→ YOUR ASSIGNMENT:
What lines of the listing below contain the word "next"? Copy each of them out.

%%

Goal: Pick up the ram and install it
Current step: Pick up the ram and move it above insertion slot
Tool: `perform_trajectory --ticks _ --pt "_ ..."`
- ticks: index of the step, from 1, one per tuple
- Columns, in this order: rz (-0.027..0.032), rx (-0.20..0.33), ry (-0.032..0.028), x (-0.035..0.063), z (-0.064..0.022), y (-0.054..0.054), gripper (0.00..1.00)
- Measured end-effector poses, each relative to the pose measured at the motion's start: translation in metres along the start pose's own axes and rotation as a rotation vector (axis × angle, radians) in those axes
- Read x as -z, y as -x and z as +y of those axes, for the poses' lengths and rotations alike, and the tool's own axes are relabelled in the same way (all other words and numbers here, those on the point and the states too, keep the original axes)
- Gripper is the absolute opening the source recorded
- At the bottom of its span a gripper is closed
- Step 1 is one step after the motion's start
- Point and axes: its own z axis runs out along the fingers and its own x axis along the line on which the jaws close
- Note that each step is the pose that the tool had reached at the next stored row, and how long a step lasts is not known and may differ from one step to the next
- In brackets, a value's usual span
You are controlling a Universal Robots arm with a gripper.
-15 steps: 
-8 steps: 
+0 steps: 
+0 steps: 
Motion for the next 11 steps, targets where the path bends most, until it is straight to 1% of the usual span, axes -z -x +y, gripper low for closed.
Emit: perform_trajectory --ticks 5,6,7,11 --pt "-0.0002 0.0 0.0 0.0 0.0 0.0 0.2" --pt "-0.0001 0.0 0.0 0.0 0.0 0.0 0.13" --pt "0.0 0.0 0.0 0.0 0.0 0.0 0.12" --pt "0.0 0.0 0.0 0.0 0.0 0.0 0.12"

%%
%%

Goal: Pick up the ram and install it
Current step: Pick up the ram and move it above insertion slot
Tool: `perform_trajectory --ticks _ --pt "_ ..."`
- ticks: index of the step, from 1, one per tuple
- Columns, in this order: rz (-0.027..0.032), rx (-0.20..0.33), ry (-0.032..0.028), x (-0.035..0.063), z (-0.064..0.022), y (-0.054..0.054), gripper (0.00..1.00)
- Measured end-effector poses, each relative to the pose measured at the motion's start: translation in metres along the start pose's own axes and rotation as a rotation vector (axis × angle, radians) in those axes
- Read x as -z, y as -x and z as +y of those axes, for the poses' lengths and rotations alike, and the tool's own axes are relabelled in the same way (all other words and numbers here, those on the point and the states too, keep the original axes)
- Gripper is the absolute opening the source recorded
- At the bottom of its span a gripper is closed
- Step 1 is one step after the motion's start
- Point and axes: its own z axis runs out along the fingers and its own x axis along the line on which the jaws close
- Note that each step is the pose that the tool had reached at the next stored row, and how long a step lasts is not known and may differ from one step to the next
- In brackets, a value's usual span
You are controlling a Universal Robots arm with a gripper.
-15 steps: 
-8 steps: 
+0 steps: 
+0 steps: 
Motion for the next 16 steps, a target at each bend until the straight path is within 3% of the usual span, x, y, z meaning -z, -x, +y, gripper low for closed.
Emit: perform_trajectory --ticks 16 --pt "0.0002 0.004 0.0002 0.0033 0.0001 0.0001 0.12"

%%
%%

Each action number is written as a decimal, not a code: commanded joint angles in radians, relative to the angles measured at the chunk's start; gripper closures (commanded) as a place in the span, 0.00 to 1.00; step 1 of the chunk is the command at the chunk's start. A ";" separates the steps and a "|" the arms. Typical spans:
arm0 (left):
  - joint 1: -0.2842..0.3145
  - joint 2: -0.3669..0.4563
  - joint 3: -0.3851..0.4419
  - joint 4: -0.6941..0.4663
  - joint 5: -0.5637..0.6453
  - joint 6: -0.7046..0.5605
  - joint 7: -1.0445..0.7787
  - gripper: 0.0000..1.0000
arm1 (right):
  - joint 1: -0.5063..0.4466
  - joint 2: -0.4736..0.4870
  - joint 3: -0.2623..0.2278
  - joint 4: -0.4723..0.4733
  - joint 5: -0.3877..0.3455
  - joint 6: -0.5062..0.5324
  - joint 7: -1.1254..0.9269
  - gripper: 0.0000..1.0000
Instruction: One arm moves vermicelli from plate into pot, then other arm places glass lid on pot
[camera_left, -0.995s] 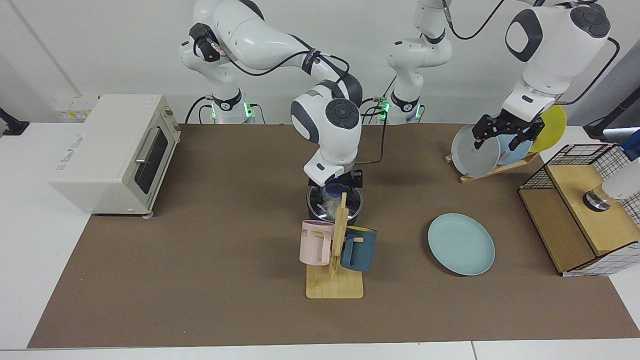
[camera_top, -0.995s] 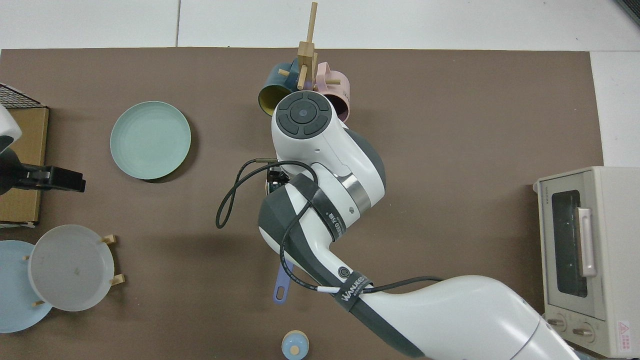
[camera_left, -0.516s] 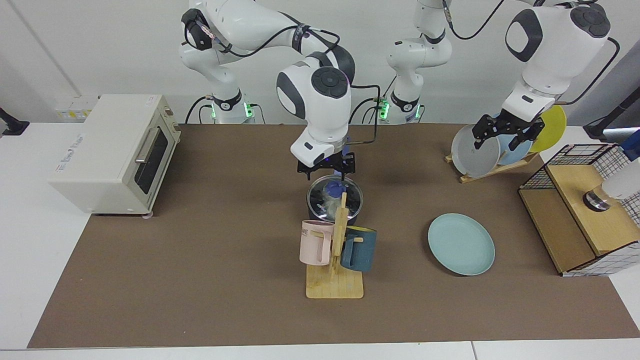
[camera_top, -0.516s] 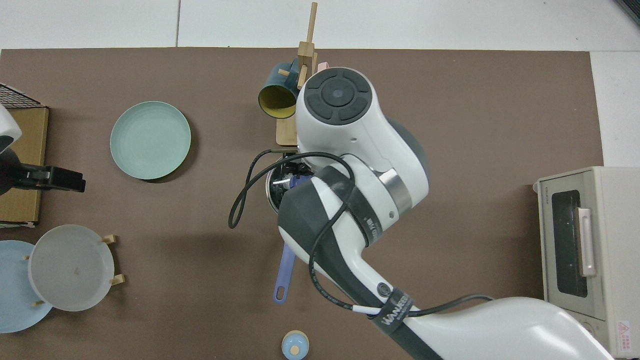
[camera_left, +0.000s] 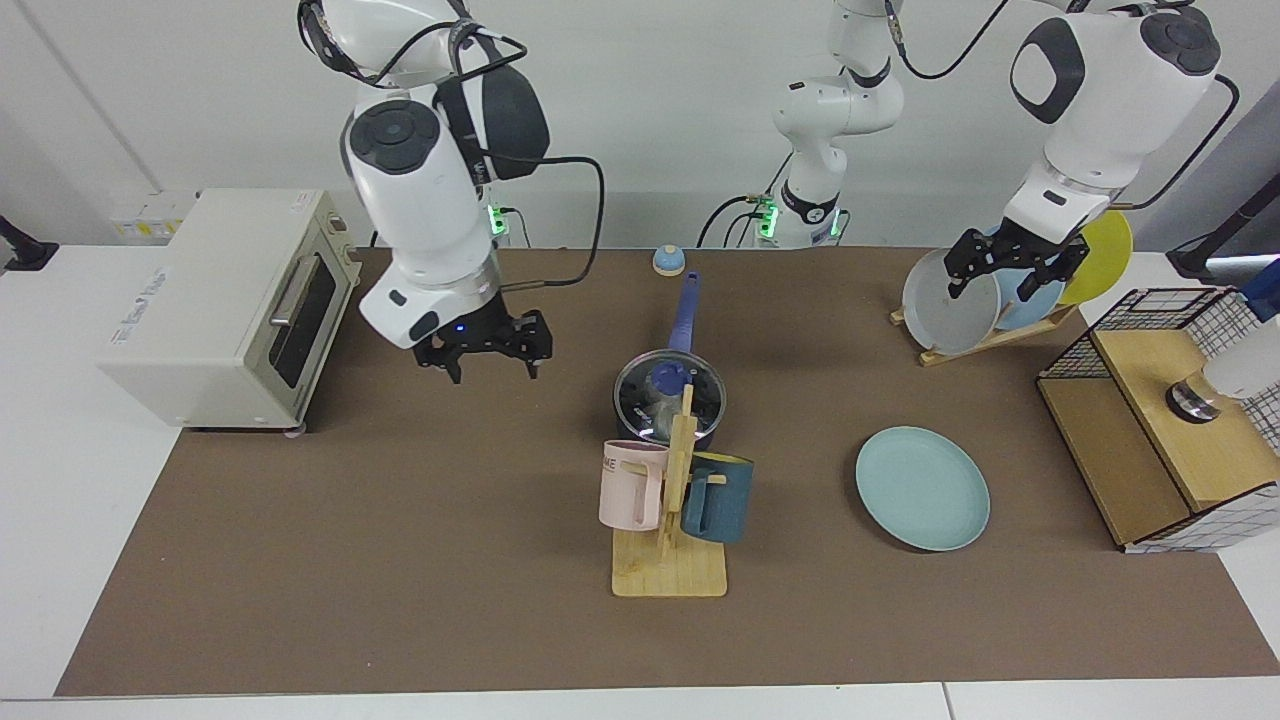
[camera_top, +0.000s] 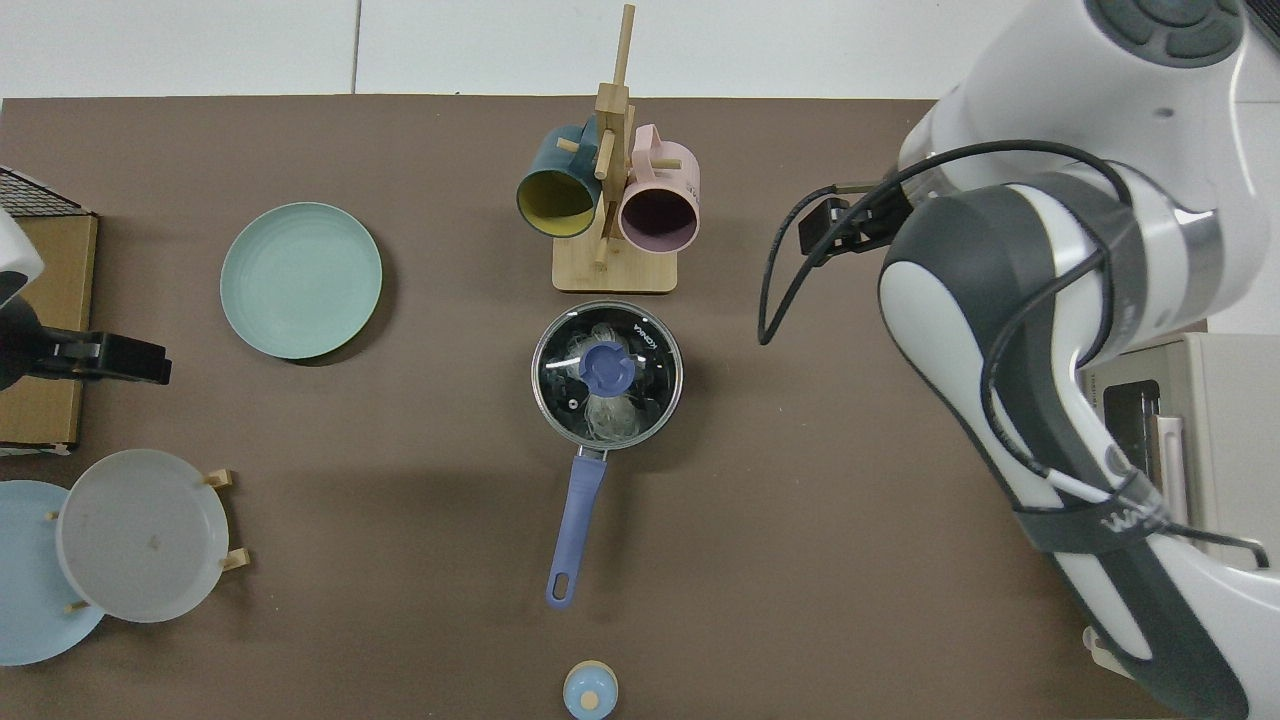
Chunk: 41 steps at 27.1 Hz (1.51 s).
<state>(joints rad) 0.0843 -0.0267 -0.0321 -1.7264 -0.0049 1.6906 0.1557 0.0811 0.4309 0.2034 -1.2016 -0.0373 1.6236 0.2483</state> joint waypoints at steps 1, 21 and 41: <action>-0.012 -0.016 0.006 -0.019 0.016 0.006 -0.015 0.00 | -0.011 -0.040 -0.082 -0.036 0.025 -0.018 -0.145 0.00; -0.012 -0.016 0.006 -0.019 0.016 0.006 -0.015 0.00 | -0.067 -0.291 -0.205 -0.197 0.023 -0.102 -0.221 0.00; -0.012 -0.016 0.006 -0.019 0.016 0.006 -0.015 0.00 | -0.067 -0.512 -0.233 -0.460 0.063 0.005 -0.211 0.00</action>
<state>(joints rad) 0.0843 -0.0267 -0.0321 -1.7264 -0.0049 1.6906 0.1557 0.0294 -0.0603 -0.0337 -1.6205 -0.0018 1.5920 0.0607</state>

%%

→ SOLUTION:
- Note that each step is the pose that the tool had reached at the next stored row, and how long a step lasts is not known and may differ from one step to the next
Motion for the next 11 steps, targets where the path bends most, until it is straight to 1% of the usual span, axes -z -x +y, gripper low for closed.
- Note that each step is the pose that the tool had reached at the next stored row, and how long a step lasts is not known and may differ from one step to the next
Motion for the next 16 steps, a target at each bend until the straight path is within 3% of the usual span, x, y, z meaning -z, -x, +y, gripper low for closed.

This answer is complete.